_HOW TO COMPLETE THIS TASK_:
Repeat the entries below exactly and in full.

_DATASET EXTRACT_:

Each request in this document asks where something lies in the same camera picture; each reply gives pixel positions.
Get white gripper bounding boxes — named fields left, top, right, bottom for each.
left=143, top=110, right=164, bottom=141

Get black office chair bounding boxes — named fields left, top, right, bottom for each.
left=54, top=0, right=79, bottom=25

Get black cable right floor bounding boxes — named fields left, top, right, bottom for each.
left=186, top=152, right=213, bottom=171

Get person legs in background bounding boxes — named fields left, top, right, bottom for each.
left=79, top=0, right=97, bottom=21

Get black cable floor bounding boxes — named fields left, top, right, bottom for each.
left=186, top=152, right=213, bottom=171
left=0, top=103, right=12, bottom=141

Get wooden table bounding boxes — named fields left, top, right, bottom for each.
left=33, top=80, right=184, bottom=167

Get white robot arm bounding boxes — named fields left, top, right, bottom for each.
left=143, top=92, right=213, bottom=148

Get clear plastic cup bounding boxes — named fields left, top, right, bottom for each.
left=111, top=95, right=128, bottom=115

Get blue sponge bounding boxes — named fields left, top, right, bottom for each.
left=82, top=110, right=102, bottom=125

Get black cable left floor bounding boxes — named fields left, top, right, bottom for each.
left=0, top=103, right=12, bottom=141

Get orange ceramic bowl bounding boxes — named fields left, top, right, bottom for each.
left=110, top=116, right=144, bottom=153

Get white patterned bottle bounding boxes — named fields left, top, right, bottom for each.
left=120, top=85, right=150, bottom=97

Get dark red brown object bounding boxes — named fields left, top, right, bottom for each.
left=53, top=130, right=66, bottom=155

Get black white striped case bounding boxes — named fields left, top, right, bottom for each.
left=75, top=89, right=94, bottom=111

_TASK RESULT_:
Each request in this document asks where something lies in the same camera picture; each reply gives pixel positions.
Get white gripper bounding boxes — named fields left, top, right, bottom for each.
left=143, top=110, right=164, bottom=141

Get black office chair bounding boxes — named fields left, top, right, bottom for each.
left=54, top=0, right=79, bottom=25

Get black cable right floor bounding boxes — named fields left, top, right, bottom for each.
left=186, top=152, right=213, bottom=171

Get person legs in background bounding boxes — named fields left, top, right, bottom for each.
left=79, top=0, right=97, bottom=21

Get black cable floor bounding boxes — named fields left, top, right, bottom for each.
left=186, top=152, right=213, bottom=171
left=0, top=103, right=12, bottom=141

Get wooden table bounding boxes — named fields left, top, right, bottom for each.
left=33, top=80, right=184, bottom=167

Get white robot arm bounding boxes — named fields left, top, right, bottom for each.
left=143, top=92, right=213, bottom=148

Get clear plastic cup bounding boxes — named fields left, top, right, bottom for each.
left=111, top=95, right=128, bottom=115

Get blue sponge bounding boxes — named fields left, top, right, bottom for each.
left=82, top=110, right=102, bottom=125

Get black cable left floor bounding boxes — named fields left, top, right, bottom for each.
left=0, top=103, right=12, bottom=141

Get orange ceramic bowl bounding boxes — named fields left, top, right, bottom for each.
left=110, top=116, right=144, bottom=153

Get white patterned bottle bounding boxes — named fields left, top, right, bottom for each.
left=120, top=85, right=150, bottom=97

Get dark red brown object bounding boxes — named fields left, top, right, bottom for each.
left=53, top=130, right=66, bottom=155

Get black white striped case bounding boxes — named fields left, top, right, bottom for each.
left=75, top=89, right=94, bottom=111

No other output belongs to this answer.